CHAPTER LVIII. Of the Discipline of receiving Brethren into Religion

11 Apr. 11 Aug. 11 Dec.
To him that newly cometh to change his life, let not an easy entrance be granted, but, as the Apostle saith, “Try the spirits if they be of God.” If, therefore, he that cometh persevere in knocking, and after four or five days seem patiently to endure the wrongs done to him and the difficulty made about his coming in, and to persist in his petition, let entrance be granted him, and let him be in the guest-house for a few days.

Saint Benedict cites Saint John the Apostle (1 John 4:1); Saint Benedict applies Saint John’s principle concerning the separation of true from false gifts of prophecy to another gift: that of the monastic vocation.

Dearly beloved, believe not every spirit, but try the spirits if they be of God: because many false prophets are gone out into the world. By this is the spirit of God known. Every spirit which confesseth that Jesus Christ is come in the flesh, is of God: and every spirit that dissolveth Jesus, is not of God (1 John 4:1–3).

At the origin of a monastic vocation there is always a Trinitarian grace: (1) an impulse to return to the Father; (2) a yearning to behold the face of the Son; (3) an impulsion of the Holy Ghost.
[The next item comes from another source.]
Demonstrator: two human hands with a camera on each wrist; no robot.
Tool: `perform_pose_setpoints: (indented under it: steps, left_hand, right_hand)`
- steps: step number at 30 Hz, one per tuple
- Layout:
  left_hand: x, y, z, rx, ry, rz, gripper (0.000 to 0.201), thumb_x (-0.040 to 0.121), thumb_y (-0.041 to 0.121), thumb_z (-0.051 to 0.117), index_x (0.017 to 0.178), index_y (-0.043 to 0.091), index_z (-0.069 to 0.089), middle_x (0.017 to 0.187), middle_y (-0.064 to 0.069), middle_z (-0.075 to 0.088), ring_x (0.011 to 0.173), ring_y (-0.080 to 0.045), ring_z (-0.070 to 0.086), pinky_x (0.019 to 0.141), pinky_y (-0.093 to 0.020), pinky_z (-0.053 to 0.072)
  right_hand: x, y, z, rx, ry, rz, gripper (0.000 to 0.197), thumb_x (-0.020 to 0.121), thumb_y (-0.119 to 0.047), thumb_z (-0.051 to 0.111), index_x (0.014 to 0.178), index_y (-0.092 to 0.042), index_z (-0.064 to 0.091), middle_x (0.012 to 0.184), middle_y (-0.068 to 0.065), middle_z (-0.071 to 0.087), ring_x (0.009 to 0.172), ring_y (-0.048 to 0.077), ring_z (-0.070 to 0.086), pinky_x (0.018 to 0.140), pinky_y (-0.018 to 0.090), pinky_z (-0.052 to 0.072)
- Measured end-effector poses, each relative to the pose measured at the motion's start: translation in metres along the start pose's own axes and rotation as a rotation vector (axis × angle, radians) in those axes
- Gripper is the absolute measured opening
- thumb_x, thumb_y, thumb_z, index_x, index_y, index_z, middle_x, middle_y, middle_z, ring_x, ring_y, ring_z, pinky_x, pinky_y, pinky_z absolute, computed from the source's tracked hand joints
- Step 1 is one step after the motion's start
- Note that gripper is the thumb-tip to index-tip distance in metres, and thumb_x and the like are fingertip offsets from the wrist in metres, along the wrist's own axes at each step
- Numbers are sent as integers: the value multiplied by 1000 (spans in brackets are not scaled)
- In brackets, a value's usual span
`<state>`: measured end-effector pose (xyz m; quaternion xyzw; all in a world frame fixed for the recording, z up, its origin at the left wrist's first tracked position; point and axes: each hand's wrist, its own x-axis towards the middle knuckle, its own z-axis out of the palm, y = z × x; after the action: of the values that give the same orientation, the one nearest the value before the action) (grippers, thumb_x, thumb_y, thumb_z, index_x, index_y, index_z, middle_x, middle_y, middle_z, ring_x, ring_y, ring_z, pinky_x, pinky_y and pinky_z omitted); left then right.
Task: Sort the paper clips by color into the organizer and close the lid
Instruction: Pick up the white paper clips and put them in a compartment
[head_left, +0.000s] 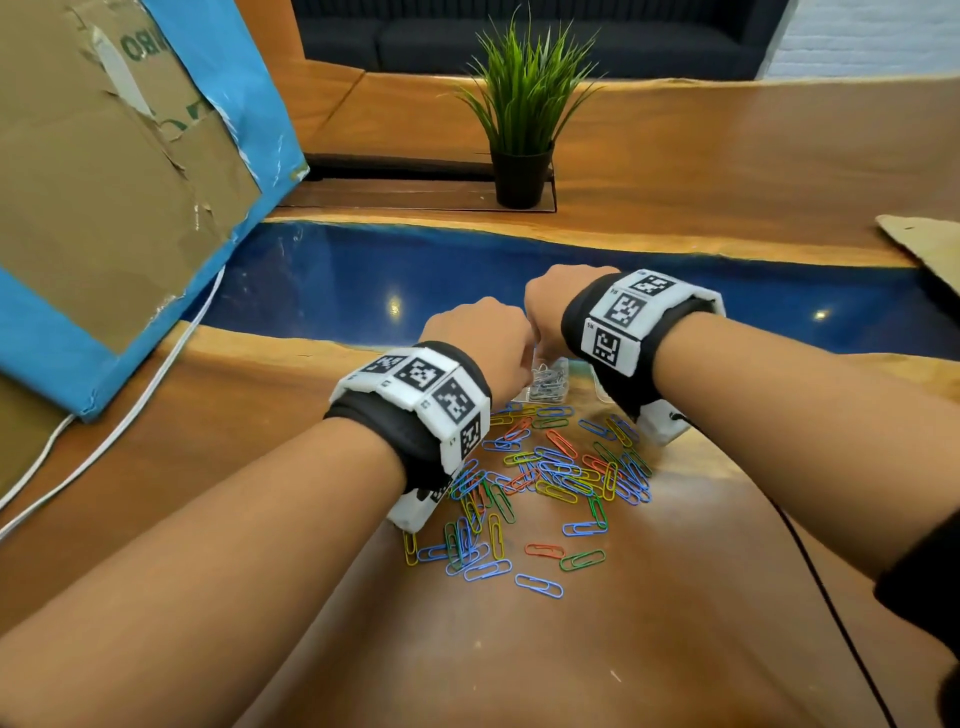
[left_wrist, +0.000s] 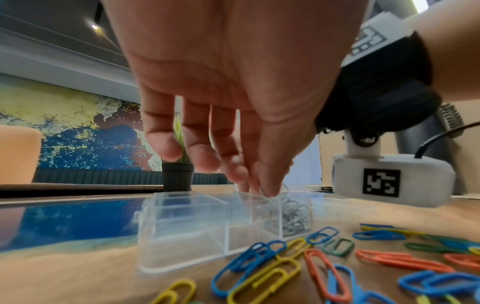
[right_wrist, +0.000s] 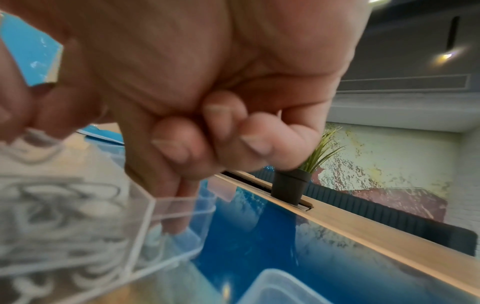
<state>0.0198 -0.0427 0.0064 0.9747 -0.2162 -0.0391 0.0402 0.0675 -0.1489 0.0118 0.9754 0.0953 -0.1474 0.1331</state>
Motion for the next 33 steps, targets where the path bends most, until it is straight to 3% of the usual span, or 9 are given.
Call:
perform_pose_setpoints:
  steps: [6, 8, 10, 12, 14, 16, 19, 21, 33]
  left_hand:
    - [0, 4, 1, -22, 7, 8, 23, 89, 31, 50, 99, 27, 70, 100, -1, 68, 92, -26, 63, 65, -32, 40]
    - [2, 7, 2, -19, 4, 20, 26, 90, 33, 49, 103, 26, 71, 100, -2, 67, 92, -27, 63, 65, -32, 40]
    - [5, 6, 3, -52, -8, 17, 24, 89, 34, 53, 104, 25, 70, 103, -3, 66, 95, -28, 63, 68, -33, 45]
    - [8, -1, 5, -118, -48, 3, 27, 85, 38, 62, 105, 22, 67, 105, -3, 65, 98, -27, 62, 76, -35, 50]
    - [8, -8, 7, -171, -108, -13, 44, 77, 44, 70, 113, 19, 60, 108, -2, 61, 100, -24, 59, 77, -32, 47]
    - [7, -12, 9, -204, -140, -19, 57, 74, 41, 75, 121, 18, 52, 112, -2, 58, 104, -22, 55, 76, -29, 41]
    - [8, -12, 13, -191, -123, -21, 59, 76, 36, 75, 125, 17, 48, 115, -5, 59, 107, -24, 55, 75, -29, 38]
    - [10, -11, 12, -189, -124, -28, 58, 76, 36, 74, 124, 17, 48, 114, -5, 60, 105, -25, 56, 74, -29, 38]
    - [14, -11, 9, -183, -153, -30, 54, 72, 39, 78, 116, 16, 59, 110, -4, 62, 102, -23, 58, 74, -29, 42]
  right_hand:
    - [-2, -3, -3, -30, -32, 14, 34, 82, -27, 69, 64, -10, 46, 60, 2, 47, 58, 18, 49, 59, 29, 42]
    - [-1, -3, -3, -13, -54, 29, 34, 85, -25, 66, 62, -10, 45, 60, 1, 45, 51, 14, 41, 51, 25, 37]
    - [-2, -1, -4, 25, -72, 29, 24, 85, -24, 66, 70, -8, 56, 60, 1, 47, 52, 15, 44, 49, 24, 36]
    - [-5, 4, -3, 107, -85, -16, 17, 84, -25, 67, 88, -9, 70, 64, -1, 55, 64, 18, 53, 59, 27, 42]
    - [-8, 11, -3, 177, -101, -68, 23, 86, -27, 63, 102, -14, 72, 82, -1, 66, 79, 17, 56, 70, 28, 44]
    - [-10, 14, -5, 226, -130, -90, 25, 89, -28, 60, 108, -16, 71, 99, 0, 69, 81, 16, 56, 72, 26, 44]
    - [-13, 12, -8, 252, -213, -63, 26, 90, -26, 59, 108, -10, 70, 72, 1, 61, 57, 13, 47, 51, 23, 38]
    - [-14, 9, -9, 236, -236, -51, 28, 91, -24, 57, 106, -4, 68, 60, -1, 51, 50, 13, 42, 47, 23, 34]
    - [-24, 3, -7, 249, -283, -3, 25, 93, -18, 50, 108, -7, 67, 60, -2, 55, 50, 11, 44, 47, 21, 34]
This Trinitarian grace corresponds to the well–known theological aphorism: Ad Patrem, per Filium, in Spiritu.

With regard to the first, ad Patrem:

• There is the movement of the prodigal son, who says: “I will arise, and will go to my father, and say to him: Father, I have sinned against heaven, and before thee” (Luke 15:18).

• There is the experience of Saint Ignatius of Antioch: “My love has been crucified, and there is no fire in me desiring to be fed; but there is within me a water that lives and speaks, saying to me inwardly, Come to the Father” (Epistle to the Romans).
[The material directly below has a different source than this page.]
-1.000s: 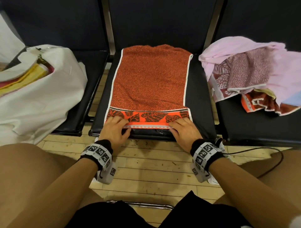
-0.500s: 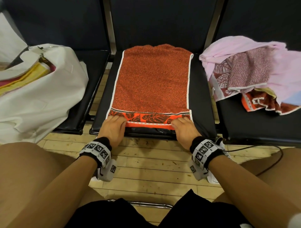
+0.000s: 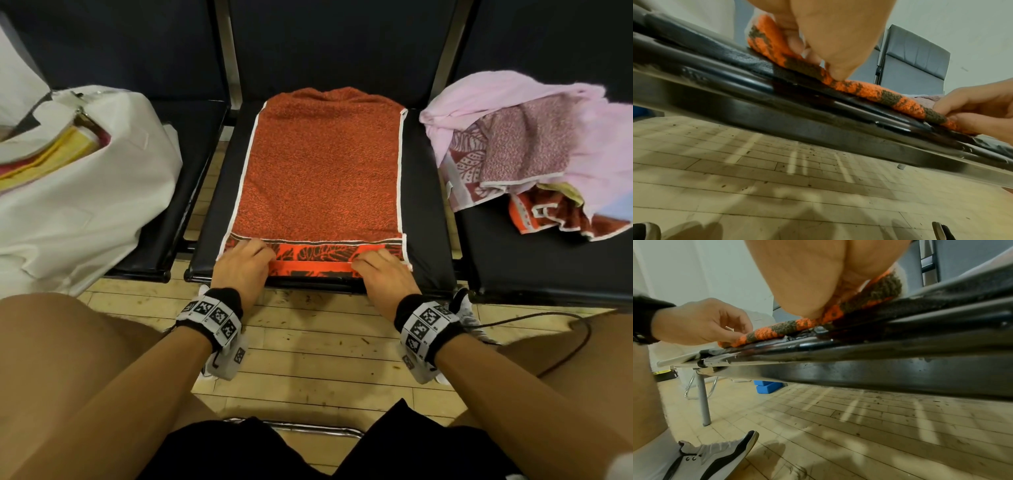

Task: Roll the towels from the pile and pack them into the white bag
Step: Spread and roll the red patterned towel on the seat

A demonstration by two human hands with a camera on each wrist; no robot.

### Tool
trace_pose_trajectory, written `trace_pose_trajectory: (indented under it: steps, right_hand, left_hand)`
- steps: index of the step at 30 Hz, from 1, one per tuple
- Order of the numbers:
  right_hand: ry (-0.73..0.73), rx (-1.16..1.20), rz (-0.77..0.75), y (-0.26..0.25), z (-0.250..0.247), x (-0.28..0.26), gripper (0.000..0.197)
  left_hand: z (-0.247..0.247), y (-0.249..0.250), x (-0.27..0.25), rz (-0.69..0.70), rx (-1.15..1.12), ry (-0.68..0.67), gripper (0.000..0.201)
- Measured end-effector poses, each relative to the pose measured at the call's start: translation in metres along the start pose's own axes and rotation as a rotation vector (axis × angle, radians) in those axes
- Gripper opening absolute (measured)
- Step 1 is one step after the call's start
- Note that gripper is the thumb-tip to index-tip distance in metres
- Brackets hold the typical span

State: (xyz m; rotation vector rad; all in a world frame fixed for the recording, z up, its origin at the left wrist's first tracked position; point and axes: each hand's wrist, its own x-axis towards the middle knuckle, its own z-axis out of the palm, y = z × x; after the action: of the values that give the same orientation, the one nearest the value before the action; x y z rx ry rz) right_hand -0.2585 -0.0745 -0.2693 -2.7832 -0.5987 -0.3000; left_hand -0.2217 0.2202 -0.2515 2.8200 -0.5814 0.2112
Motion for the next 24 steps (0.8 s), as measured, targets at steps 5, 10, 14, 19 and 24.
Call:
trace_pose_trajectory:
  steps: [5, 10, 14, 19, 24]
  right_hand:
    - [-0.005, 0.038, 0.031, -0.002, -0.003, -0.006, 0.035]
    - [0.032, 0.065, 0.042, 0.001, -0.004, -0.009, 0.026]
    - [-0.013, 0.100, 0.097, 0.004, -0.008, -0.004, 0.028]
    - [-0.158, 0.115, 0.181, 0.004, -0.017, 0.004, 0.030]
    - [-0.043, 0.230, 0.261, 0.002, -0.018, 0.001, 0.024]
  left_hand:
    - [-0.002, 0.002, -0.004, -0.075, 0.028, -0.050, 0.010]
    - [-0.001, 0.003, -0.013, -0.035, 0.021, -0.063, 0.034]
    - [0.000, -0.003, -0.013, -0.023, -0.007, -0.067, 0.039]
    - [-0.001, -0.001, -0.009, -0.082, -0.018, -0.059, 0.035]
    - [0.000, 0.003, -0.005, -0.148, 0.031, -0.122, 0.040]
• There is the teaching of Saint Benedict in the Prologue: “Hearken, O my son, to the precepts of thy Master, and incline the ear of thine heart; willingly receive and faithfully fulfil the admonition of thy loving Father, that thou mayest return by the labour of obedience to Him from Whom thou hadst departed through the sloth of disobedience.”

• But, above all and over all, there is the word of Our Lord in the Fourth Gospel: “I came forth from the Father, and am come into the world: again I leave the world, and I go to the Father” (John 16:28) The whole monastic journey may be summed up in these words of Our Lord, Relinquo mundum, et vado ad Patrem, “I leave the world, and I go to the Father” (John 16:28).

With regard to the second, per Filium, there is the confession of Saint Paul:

• “I count all things to be but loss for the excellent knowledge of Jesus Christ my Lord; for whom I have suffered the loss of all things, and count them but as dung, that I may gain Christ” (Philippians 3:1); and again, “For I judged not myself to know any thing among you, but Jesus Christ, and him crucified” (1 Corinthians 2:2).

• And again there is the Eucharistic passion that drives Saint Ignatius of Antioch: “I desire the bread of God, the heavenly bread, the bread of life, which is the flesh of Jesus Christ, the Son of God, who became afterwards of the seed of David and Abraham; and I desire the drink of God, namely His blood, which is incorruptible love and eternal life” (Epistle to the Romans).

• And there is our father Saint Benedict himself for whom Christ is everything: “To prefer nothing to the love of Christ” (Chapter IV); and, “And prefer nothing whatever to Christ” (Chapter LXXII).

Finally, with regard to the third, in Spiritu, the man who knocks at the door of the cloister with a true monastic vocation, participates in the mystery of Our Lord being driven into the desert by the Holy Ghost.

Et statim Spiritus expulit eum in desertum.
“Thereupon, the Spirit sent him out into the desert” (Mark 1:12).

The origin of every monastic vocation is a movement of the Holy Ghost. One has only to consider the life of our father Saint Anthony of Egypt, and of all the Fathers and Mothers of the Desert, and of monks down through the ages. And this movement of the Holy Ghost is always ad Patrem, per Filium.

This way of looking at the monastic vocation may seem to you very sublime and perhaps unrelated to your own experience. Know this: the movement by which the Holy Ghost drives a man into the cloister is not something that happens outside of the events and circumstances of a man’s life. The Holy Ghost works through providential events: through people, friendships, encounters, books, and travel, and also through failures, disappointments, infirmities, and losses. Through all of these things, and in the midst of them, there is the Dextrae Dei Digitus, the Holy Ghost, the Finger of God’s right hand, guiding a man and showing him the way in which he is to go.

A man may be brought to the monastery by circumstances that are distressing or far from ideal. He may be driven to the monastery by motives that are mixed or impure. Do not think that the Holy Ghost is not at work in all these things. He works in them and through them and, in the end, purifies a man’s heart, causing all that is impure to fall away or to be burnt up, and leaving only an immense desire to live, as the Nigerian Cistercian monk, Blessed Michael Iwene Tansi said it, “entirely for God.”